You are viewing a plain text version of this content. The canonical link for it is here.

Posted to java-user@lucene.apache.org by Vi...@McAfee.com on 2012/12/06 11:28:40 UTC

Lucene 4.0.0 - find term position.

Hi all,
I am new with Lucene.
I try to understand how can I find the term position.

I use following code to index documents:
...
                IndexWriter writer = new IndexWriter(mIndexDir, mIwc);
                FileInputStream fis;
                fis = new FileInputStream(file);
Document doc = new Document();
Field pathField = new StringField("path", file.getPath(), Field.Store.YES);
                doc.add(pathField);
doc.add(new TextField("contents", new BufferedReader(new InputStreamReader(fis, "UTF-16LE"))));
writer.updateDocument(new Term("path", file.getPath()), doc);
fis.close();
writer.close();
...

To search I use following code:
...
IndexReader reader = DirectoryReader.open( mIndexDir );
IndexSearcher searcher = new IndexSearcher(reader);
QueryParser parser = new QueryParser(Version.LUCENE_40, "contents", mAnalyzer);
Query query = parser.parse(aQuery);

TopScoreDocCollector collector = TopScoreDocCollector.create(100, true);
searcher.search(query, collector);
ScoreDoc[] hits = collector.topDocs().scoreDocs;

for(int i=0;i<hits.length;++i) {
                int docId = hits[i].doc;
                Document d = searcher.doc(docId);
}
...
How can I find positions of my query string in the indexed documents.

Thanks, Vitaly

Re: Lucene 4.0.0 - find term position.

Posted by Adrien Grand <jp...@gmail.com>.

Hi Vitaly,

On Fri, Dec 7, 2012 at 3:24 PM, <Vi...@mcafee.com> wrote:

> I try to use or  Terms tfvector = reader.getTermVector(docId, "contents");
> or  Fields fields = reader.getTermVectors(docId);
> but I get null from these calls.
> What is wrong?

These methods will always return null unless you turn term vectors on at
indexing time (see FieldType.setStoreTermVectors[1]
and FieldType.setStoreTermVectorPositions[2]).

 [1]
http://lucene.apache.org/core/4_0_0/core/org/apache/lucene/document/FieldType.html#setStoreTermVectors(boolean)
 [2]
http://lucene.apache.org/core/4_0_0/core/org/apache/lucene/document/FieldType.html#setStoreTermVectorPositions(boolean)

-- 
Adrien

RE: Lucene 4.0.0 - find term position.

Posted by Vi...@McAfee.com.

I try to use or  Terms tfvector = reader.getTermVector(docId, "contents"); or  Fields fields = reader.getTermVectors(docId);
but I get null from these calls.
What is wrong?

-----Original Message-----
From: lukai [mailto:lukai1984@gmail.com] 
Sent: Friday, December 07, 2012 2:50 AM
To: java-user@lucene.apache.org
Subject: Re: Lucene 4.0.0 - find term position.
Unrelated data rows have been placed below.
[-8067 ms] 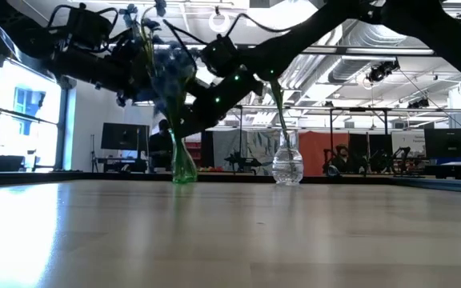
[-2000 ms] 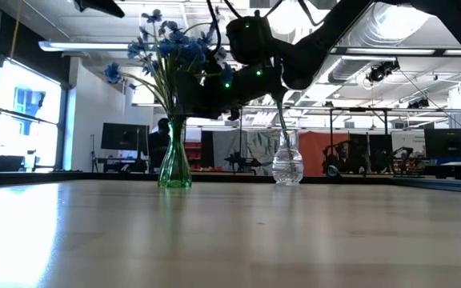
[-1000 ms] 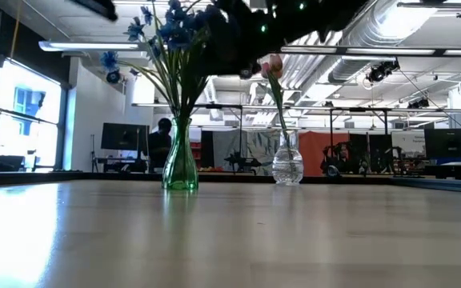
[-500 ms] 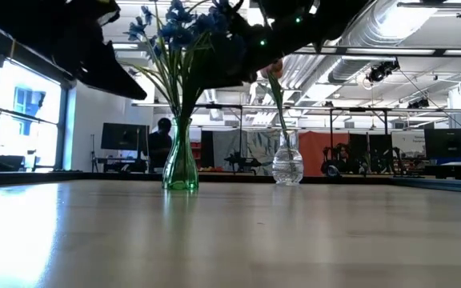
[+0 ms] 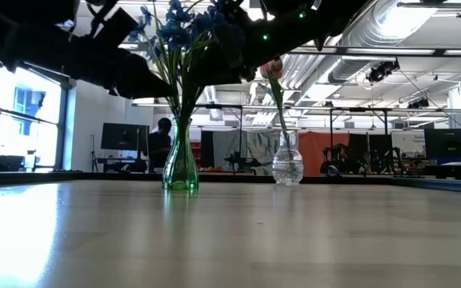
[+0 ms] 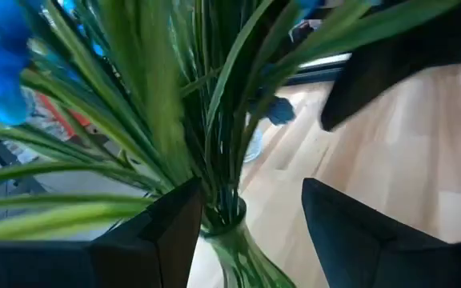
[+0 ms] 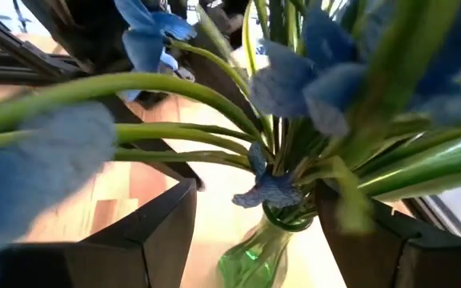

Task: Sort flowers into vase by color
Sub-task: Adjust the green vase

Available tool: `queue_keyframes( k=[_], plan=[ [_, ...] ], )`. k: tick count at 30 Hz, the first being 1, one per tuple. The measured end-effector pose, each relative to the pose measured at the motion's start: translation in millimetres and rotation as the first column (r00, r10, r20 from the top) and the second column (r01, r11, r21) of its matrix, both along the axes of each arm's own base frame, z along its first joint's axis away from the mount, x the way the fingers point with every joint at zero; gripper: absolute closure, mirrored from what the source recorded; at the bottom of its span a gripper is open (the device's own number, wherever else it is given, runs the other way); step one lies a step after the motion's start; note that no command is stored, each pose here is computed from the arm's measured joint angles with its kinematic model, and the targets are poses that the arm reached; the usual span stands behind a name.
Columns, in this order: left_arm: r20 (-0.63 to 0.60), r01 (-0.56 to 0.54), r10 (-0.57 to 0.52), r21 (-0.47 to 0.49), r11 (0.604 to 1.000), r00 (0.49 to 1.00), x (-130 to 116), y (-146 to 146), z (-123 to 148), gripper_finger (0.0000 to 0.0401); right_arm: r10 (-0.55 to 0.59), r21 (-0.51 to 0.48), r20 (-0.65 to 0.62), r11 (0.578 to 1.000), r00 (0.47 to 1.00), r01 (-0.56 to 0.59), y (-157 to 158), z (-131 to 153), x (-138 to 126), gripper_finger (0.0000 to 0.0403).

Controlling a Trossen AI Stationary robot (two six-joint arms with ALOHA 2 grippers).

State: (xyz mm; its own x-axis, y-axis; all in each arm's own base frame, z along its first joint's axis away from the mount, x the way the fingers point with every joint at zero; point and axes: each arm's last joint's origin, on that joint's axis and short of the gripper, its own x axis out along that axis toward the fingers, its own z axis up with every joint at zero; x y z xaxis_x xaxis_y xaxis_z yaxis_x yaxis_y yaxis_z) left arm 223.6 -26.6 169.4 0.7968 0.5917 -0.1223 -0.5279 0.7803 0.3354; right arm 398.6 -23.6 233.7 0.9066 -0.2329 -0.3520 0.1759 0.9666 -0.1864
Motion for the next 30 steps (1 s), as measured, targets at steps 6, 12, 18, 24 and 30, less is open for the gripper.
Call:
queue_keyframes(
  k=[6, 12, 18, 24, 30],
  plan=[
    [0.034, -0.047, 0.047, -0.008, 0.999, 0.998, 9.3, 18.5, -6.7, 0.0199, -0.012, 0.038, 0.014, 0.999, 1.000, 0.012, 0.1, 0.1, 0.4, 0.0153],
    [0.074, -0.021, 0.022, -0.017, 1.000, 0.997, 15.8, 29.1, -11.0, 0.0215, -0.007, 0.044, 0.012, 0.999, 1.000, 0.006, 0.2, -1.2, 0.9, 0.0154],
    [0.057, -0.026, 0.027, -0.020, 0.999, 0.998, 24.9, 37.2, -15.4, 0.0269, 0.004, 0.042, 0.011, 0.999, 1.000, -0.004, 4.5, -1.2, 1.1, 0.0154],
    [0.062, -0.031, 0.033, -0.027, 0.999, 0.998, 30.3, 39.9, -15.0, 0.0329, 0.022, 0.019, 0.008, 1.000, 1.000, -0.022, 12.7, -0.1, 0.9, 0.0154],
    [0.067, -0.033, 0.036, -0.036, 0.999, 0.997, 30.2, 40.1, -14.6, 0.0389, 0.005, -0.011, 0.019, 1.000, 1.000, -0.004, 26.6, 12.7, -5.7, 0.0153]
  ],
)
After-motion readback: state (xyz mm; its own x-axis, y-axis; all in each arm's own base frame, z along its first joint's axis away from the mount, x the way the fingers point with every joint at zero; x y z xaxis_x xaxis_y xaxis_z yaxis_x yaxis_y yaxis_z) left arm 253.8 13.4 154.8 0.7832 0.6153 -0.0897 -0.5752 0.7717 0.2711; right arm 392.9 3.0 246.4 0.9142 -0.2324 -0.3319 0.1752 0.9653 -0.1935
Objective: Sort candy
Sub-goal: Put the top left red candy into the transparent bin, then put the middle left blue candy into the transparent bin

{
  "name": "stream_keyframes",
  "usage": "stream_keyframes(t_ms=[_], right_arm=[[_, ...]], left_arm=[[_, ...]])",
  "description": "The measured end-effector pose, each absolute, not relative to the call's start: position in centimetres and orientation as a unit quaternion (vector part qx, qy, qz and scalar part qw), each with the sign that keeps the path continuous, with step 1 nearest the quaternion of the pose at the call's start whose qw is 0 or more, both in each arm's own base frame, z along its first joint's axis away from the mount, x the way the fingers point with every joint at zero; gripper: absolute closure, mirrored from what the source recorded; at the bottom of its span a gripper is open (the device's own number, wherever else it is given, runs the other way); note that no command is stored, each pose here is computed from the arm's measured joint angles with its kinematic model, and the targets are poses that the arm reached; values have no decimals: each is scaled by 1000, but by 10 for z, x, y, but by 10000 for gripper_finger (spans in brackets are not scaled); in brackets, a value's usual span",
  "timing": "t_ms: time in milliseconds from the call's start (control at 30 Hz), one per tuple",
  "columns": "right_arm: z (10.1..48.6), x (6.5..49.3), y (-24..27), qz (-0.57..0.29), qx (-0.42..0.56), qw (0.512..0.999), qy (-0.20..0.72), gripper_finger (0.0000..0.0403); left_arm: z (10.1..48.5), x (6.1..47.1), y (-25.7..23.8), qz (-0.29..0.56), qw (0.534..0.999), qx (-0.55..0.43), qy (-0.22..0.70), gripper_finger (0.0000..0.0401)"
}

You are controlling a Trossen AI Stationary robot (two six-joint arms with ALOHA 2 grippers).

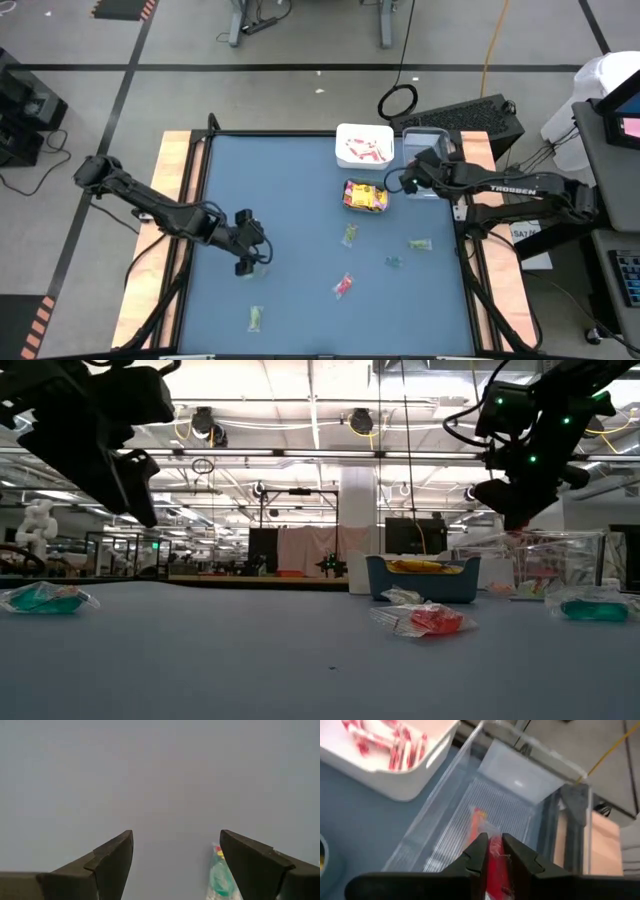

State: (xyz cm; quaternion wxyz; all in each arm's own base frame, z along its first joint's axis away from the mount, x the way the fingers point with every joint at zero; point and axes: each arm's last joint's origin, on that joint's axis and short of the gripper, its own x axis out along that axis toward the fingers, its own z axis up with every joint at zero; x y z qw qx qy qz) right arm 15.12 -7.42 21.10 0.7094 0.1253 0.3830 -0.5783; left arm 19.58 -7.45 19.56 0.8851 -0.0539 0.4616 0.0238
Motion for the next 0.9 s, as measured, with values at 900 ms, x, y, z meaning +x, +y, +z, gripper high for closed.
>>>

terms = fileds.terms(...);
termsEnum = terms.iterator(null);
termsEnum.seekExat(...);
docsAndPositionsEnum docsPosEnum = termsEnum.docsAndPositions(...);

You can get the information in "docsPosEnum".


On Thu, Dec 6, 2012 at 2:28 AM, <Vi...@mcafee.com> wrote:

> Hi all,
> I am new with Lucene.
> I try to understand how can I find the term position.
>
> I use following code to index documents:
> ...
>                 IndexWriter writer = new IndexWriter(mIndexDir, mIwc);
>                 FileInputStream fis;
>                 fis = new FileInputStream(file); Document doc = new 
> Document(); Field pathField = new StringField("path", file.getPath(), 
> Field.Store.YES);
>                 doc.add(pathField);
> doc.add(new TextField("contents", new BufferedReader(new 
> InputStreamReader(fis, "UTF-16LE")))); writer.updateDocument(new 
> Term("path", file.getPath()), doc); fis.close(); writer.close(); ...
>
> To search I use following code:
> ...
> IndexReader reader = DirectoryReader.open( mIndexDir ); IndexSearcher 
> searcher = new IndexSearcher(reader); QueryParser parser = new 
> QueryParser(Version.LUCENE_40, "contents", mAnalyzer); Query query = 
> parser.parse(aQuery);
>
> TopScoreDocCollector collector = TopScoreDocCollector.create(100, 
> true); searcher.search(query, collector); ScoreDoc[] hits = 
> collector.topDocs().scoreDocs;
>
> for(int i=0;i<hits.length;++i) {
>                 int docId = hits[i].doc;
>                 Document d = searcher.doc(docId); } ...
> How can I find positions of my query string in the indexed documents.
>
> Thanks, Vitaly
>
>
>

---------------------------------------------------------------------
To unsubscribe, e-mail: java-user-unsubscribe@lucene.apache.org
For additional commands, e-mail: java-user-help@lucene.apache.org

Re: Lucene 4.0.0 - find term position.

Posted by lukai <lu...@gmail.com>.

terms = fileds.terms(...);
termsEnum = terms.iterator(null);
termsEnum.seekExat(...);
docsAndPositionsEnum docsPosEnum = termsEnum.docsAndPositions(...);

You can get the information in "docsPosEnum".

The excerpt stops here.